Problem to solve: Please retype the data in full, exactly as given.
• • • •
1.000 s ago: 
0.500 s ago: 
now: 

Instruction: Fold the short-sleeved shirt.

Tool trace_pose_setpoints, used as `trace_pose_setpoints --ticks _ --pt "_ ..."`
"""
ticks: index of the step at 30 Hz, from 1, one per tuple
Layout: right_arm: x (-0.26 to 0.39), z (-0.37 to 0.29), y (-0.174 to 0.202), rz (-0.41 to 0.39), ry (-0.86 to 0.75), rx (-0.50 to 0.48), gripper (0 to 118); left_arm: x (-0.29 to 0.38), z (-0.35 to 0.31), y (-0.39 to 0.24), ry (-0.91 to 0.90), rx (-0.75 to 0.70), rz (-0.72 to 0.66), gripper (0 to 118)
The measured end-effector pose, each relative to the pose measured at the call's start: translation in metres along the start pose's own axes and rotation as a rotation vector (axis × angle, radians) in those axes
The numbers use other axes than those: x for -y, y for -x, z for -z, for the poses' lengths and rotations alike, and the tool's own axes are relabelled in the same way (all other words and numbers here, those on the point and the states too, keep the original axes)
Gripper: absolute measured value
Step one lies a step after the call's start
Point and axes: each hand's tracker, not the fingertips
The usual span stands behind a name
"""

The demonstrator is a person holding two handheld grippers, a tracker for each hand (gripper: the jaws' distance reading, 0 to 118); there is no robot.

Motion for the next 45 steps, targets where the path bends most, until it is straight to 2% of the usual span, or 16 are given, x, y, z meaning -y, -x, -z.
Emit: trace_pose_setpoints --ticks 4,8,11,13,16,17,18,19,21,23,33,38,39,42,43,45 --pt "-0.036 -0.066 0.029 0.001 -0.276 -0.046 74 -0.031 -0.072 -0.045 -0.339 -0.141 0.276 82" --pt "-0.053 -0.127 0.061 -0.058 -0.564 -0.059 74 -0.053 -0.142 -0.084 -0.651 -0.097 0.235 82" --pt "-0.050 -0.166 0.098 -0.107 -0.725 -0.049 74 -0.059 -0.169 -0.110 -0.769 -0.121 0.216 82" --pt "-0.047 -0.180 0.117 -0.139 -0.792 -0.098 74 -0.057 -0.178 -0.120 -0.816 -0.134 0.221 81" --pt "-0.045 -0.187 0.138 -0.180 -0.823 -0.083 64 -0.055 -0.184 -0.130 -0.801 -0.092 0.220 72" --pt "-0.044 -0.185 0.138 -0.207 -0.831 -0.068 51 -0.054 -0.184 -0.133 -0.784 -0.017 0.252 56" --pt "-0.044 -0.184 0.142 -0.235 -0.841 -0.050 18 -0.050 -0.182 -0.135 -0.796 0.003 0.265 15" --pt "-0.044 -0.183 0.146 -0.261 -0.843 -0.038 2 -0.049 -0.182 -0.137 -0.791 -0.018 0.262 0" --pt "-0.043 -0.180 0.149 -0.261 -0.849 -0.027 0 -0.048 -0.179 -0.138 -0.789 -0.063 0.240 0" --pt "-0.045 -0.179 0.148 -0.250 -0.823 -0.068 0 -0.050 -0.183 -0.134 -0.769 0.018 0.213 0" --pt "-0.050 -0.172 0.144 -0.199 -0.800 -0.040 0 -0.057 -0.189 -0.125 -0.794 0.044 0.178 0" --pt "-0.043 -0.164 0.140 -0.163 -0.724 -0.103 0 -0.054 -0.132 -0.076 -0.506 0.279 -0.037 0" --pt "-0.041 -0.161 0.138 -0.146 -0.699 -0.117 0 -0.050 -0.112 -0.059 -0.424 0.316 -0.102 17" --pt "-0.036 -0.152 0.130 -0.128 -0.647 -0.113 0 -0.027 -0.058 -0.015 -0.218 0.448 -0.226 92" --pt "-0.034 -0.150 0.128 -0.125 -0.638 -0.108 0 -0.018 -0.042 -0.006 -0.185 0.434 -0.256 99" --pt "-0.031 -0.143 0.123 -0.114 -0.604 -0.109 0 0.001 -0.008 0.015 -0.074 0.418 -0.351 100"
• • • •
Response box:
1.000 s ago: 
0.500 s ago: 
now: 

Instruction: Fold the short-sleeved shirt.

Tool trace_pose_setpoints, used as `trace_pose_setpoints --ticks _ --pt "_ ..."`
"""
ticks: index of the step at 30 Hz, from 1, one per tuple
Layout: right_arm: x (-0.26 to 0.39), z (-0.37 to 0.29), y (-0.174 to 0.202), rz (-0.41 to 0.39), ry (-0.86 to 0.75), rx (-0.50 to 0.48), gripper (0 to 118); left_arm: x (-0.29 to 0.38), z (-0.35 to 0.31), y (-0.39 to 0.24), ry (-0.91 to 0.90), rx (-0.75 to 0.70), rz (-0.72 to 0.66), gripper (0 to 118)
The measured end-effector pose, each relative to the pose measured at the call's start: translation in metres along the start pose's own axes and rotation as a rotation vector (axis × angle, radians) in those axes
The numbers use other axes than those: x for -y, y for -x, z for -z, for the poses' lengths and rotations alike, and the tool's own axes are relabelled in the same way (all other words and numbers here, those on the point and the states too, keep the original axes)
Gripper: absolute measured value
Step one lies a step after the call's start
Point and axes: each hand's tracker, not the fingertips
The usual span stands behind a name
"""

The demonstrator is a person holding two handheld grippers, a tracker for each hand (gripper: the jaws' distance reading, 0 to 118); there is no robot.

Motion for the next 45 steps, targets where the path bends most, until it is straight to 2% of the usual span, or 16 are given, x, y, z meaning -y, -x, -z.
Emit: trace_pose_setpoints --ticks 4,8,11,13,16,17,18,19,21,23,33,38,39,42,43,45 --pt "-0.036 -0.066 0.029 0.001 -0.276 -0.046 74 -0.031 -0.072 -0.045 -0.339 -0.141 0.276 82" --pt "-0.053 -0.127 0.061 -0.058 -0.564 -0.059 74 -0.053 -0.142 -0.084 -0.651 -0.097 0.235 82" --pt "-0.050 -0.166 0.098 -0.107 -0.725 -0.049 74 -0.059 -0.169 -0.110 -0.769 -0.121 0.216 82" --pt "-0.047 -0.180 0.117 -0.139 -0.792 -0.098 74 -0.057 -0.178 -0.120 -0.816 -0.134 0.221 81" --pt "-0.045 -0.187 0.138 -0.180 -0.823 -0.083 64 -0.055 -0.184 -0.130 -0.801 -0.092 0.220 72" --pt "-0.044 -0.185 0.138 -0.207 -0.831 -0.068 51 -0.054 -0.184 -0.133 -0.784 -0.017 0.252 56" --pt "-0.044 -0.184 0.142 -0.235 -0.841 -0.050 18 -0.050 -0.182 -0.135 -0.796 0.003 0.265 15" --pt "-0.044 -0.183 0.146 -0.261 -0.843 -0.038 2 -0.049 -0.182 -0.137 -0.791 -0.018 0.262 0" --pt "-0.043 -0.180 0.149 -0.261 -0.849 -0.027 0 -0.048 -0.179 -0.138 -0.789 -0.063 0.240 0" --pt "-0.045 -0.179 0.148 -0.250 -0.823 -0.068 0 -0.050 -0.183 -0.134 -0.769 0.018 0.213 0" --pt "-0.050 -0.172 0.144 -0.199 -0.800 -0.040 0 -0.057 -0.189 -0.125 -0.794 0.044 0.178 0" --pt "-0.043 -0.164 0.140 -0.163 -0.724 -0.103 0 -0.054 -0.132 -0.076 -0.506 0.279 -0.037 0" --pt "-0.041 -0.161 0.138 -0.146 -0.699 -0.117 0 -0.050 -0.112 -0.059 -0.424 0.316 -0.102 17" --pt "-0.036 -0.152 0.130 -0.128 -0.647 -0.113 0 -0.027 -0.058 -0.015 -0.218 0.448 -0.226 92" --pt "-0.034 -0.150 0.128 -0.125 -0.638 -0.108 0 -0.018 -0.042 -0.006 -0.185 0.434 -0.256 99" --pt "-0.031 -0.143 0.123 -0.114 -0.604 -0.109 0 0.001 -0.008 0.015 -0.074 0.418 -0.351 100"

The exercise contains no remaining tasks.